[Exercise prompt]: Copy, from the material below, each line that contains the word "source".

[Collected material]:
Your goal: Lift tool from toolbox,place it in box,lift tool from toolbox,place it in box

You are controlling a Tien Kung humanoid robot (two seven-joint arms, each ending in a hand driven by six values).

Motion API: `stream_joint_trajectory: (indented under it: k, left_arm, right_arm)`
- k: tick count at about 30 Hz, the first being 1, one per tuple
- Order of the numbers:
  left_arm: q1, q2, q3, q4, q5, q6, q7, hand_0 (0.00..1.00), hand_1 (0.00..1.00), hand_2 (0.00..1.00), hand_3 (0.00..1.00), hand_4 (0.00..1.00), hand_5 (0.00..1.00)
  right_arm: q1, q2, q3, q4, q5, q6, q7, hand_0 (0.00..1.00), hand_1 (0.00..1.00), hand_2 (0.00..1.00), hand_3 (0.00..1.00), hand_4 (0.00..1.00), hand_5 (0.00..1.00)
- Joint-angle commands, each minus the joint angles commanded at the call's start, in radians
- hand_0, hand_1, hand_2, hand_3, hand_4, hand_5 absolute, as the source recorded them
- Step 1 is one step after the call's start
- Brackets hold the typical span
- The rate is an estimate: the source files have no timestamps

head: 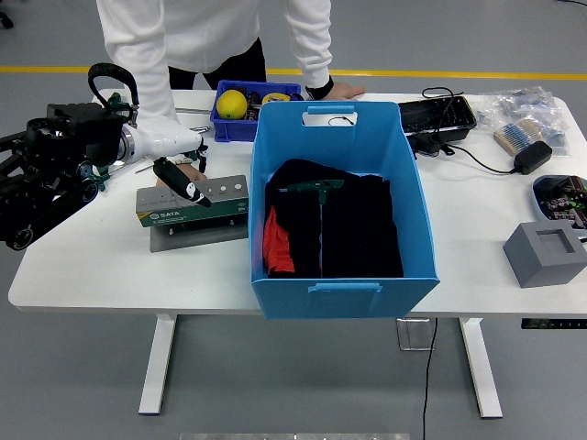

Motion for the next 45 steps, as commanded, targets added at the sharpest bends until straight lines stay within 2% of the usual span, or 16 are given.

[Reply]:
- hand_0, hand_1, hand_2, hand_3, hand_4, hand_5 absolute, as the source recorded them
- The rate is an estimate: the source files have no timestamps

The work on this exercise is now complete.